«Basterebbe dire che la pazienza è finita. Basterebbe che qualcuno che conta, un dirigente, un presidente, un allenatore, un capitano, felice ed euforico per la vittoria, andasse davanti a una tv in diretta e dicesse: siamo i più forti, abbiamo fatto una partita meravigliosa, il nostro stadio è il più bello del mondo, ma noi la gente che urla cori razzisti nel nostro stadio più bello del mondo non la faremo entrare più perché non la vogliamo, così come vogliamo che finiscano in prigione quelli che ce lo hanno sfasciato. Basterebbe questo, basterebbe farlo sempre»
(Aligi Pontani, Morosini e non solo, servono regole più forti, 22 ottobre 2012)

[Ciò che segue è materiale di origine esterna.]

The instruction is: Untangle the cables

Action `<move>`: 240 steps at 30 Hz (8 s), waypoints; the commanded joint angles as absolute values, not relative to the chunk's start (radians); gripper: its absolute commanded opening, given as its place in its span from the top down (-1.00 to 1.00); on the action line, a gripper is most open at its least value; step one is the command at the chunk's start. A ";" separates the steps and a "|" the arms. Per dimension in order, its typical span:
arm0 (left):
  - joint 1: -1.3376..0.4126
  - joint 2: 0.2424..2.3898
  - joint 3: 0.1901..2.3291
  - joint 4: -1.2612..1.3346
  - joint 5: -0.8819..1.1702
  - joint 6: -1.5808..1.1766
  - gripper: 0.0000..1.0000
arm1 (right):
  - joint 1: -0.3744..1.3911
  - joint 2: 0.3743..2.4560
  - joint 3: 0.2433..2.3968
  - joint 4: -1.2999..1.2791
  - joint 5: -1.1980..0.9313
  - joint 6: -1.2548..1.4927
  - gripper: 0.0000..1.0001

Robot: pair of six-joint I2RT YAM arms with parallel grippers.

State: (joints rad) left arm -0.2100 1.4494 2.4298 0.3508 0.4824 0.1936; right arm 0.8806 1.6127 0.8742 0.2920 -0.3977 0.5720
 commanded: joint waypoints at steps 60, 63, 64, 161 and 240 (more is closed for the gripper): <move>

Sono sempre scettico sulla richiesta di inasprimento delle pene o sul rafforzamento delle regole, come lascia intuire il titolo dell’articolo che ho linkato qui sopra (che poi, per la verità, non vi indugia). Ritengo che le regole ci siano già e che gli strumenti sociali per riconoscere l’insulto e il razzismo siano forniti già dalla scuola. Penso, dunque, che basterebbe applicare la legge e la buona educazione. Ok, sto parlando di un mondo ideale, nella realtà ci sono un mare di falle. Va bene, allora stiamo all’attualità: facciamo in modo che della diffusa indignazione di stamattina, che apprezzo e condivido, ne resti conservata almeno un po’ per tutte le volte in cui viene insultato un rom, un romeno, un africano, una prostituta, un gay, una lesbica, un musulmano.
Il nostro Paese è bello e lo è anche il gioco del calcio. Ma sarebbero entrambi ancora più belli se ci fossero più coerenza, costanza, continuità, comprensione.